On aurait plutôt l’idée de les penser comme des parisiens nantis, qui votent à gauche parce que cela fait « tendance » ce qui pourrait expliquer pourquoi les gens de droite se foutent de leur gueule.
Hier soir, deux bobos assumés, sont passé chez Arte pour defendre la catégorie : voilà le reportage de les Inrockuptibles (http://www.lesinrocks.com/2014/02/06/actualite/la-republique-bobo-marre-du-bobo-bashing-11469944/)

Les bobos en auraient-ils assez de se faire injurier à tout va depuis quelques années ? Comme l’éclairent Laure Watrin et Thomas Legrand, bobos assumés, dans leur livre La République bobo, sorte d’esquisse pour une auto-analyse, la petite musique répétitive du “bobobashing” commence à devenir usante, pour ne pas dire absurde.  Angéliques et déconnectés de la réalité du pays, loin du peuple, “ils sont au mieux naïfs et utopistes, au pire hypocrites et cyniques”. Pire, ils seraient “des velléitaires individualistes et superficiels, une secte écolo-immigrationniste, infiltrée dans tous les rouages du pouvoir, une loge composée d’intermittents profiteurs, de journalistes moutonniers, de communicants prétentieux, d’artistes indignés…”. Les professionnels de la politique n’hésitent plus à s’emparer du filon, tant il incarne une figure de détestation efficace.

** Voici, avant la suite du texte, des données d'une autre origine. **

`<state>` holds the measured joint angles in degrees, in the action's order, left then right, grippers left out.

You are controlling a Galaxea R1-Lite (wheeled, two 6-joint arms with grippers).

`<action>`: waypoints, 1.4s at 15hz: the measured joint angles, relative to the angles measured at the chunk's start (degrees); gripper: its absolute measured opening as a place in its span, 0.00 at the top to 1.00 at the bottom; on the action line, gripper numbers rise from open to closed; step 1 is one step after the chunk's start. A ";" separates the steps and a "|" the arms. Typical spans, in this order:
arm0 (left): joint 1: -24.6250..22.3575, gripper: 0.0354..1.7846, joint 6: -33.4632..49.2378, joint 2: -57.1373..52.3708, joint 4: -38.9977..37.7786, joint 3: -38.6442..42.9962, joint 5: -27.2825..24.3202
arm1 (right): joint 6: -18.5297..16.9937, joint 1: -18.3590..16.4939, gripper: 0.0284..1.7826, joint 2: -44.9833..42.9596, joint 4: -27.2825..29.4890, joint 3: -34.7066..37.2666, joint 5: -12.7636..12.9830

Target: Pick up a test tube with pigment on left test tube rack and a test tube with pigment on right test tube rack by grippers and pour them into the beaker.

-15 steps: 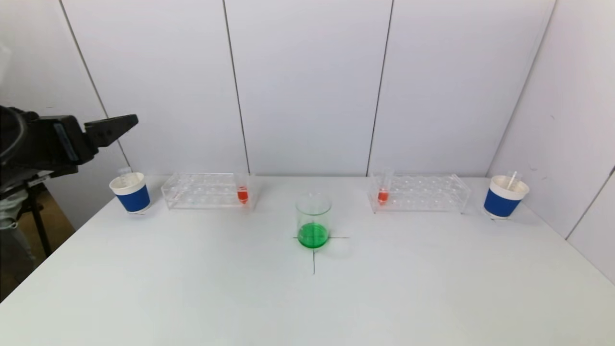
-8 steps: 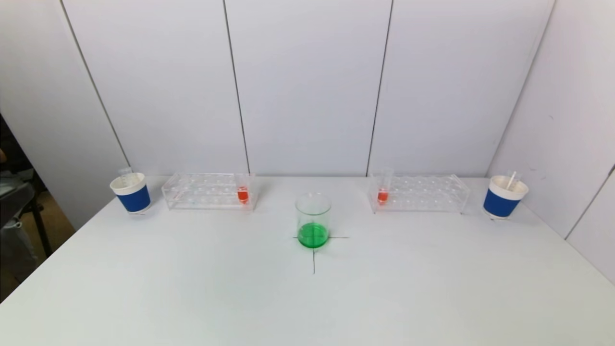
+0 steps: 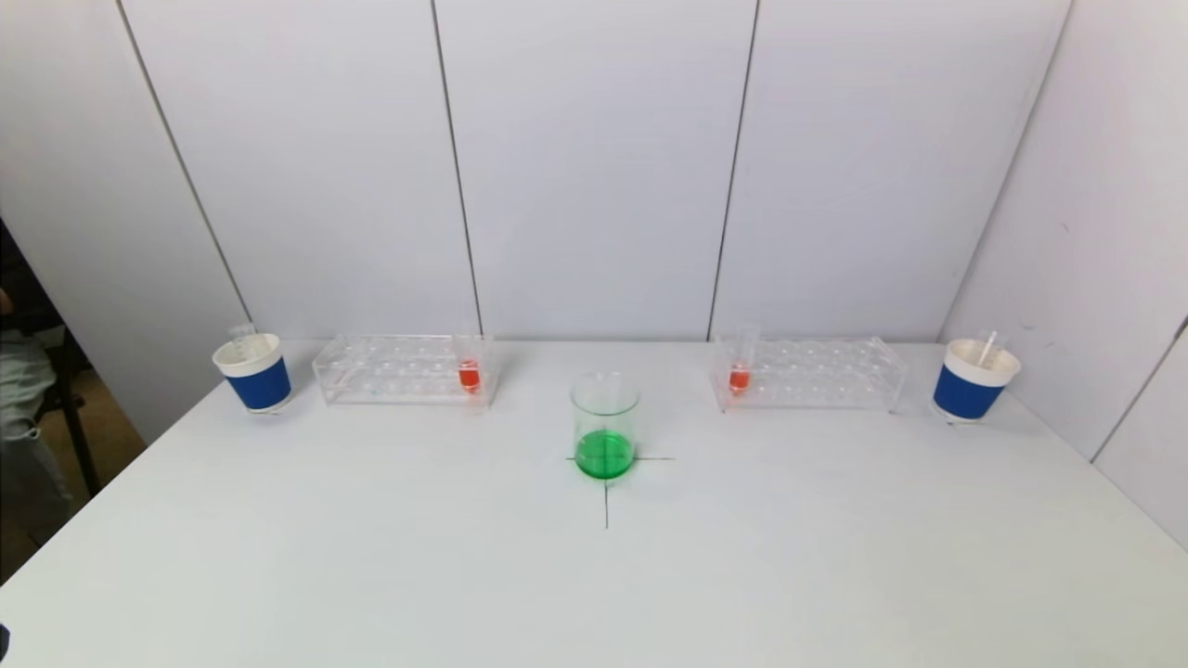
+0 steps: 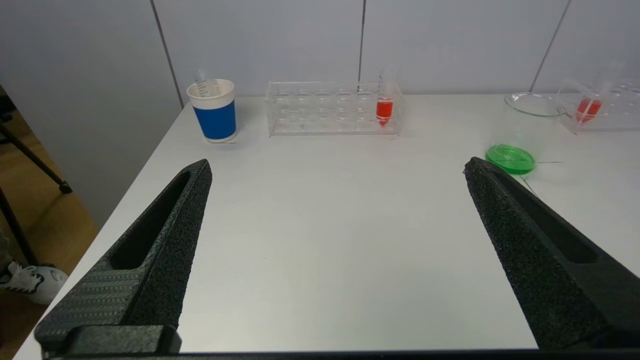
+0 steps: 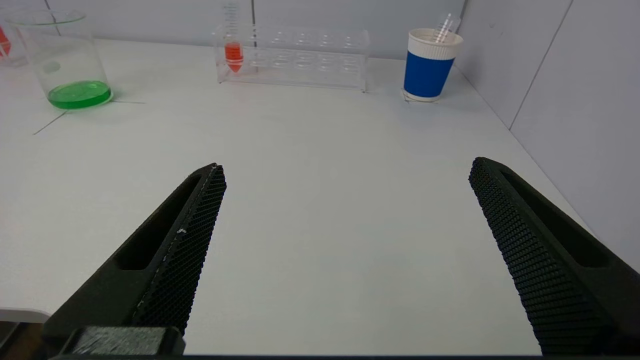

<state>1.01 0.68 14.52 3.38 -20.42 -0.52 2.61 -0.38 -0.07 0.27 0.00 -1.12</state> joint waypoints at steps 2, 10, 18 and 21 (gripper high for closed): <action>-0.30 0.01 -1.19 -3.50 0.39 2.67 -0.02 | 0.00 0.00 0.01 0.00 0.00 0.00 0.00; -0.71 0.01 -4.79 -13.25 1.85 14.58 0.04 | -0.02 0.00 0.01 0.00 -0.02 0.00 0.02; -0.74 0.01 -4.25 -14.57 1.41 18.33 -0.10 | 0.00 0.00 0.01 0.00 -0.02 0.00 0.00; -0.71 0.01 -4.23 -14.57 1.41 18.38 -0.10 | 0.00 0.00 0.01 0.00 0.00 0.00 0.00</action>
<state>0.30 -3.55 -0.05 4.79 -2.04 -0.62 2.61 -0.38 -0.07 0.27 0.00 -1.12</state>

Pour la droite, notent les auteurs, les bobos sont “des apatrides, les idiots utiles de l’immigration et de la globalisation”. Pour la gauche de la gauche, ils sont plutôt “les incubateurs du capitalisme, des gogos privilégiés qui singent la révolte, persuadés que leurs indignations sociétales sont subversives”, ou encore “des rats qui ont quitté le navire de la lutte des classes”, “des inquisiteurs du bon goût et de la pensée unique”, des “profiteurs boursouflés de bons sentiments“, des “terroristes intellectuels”. Rien que ça.

Au bout de cinq minutes j’en avais marre.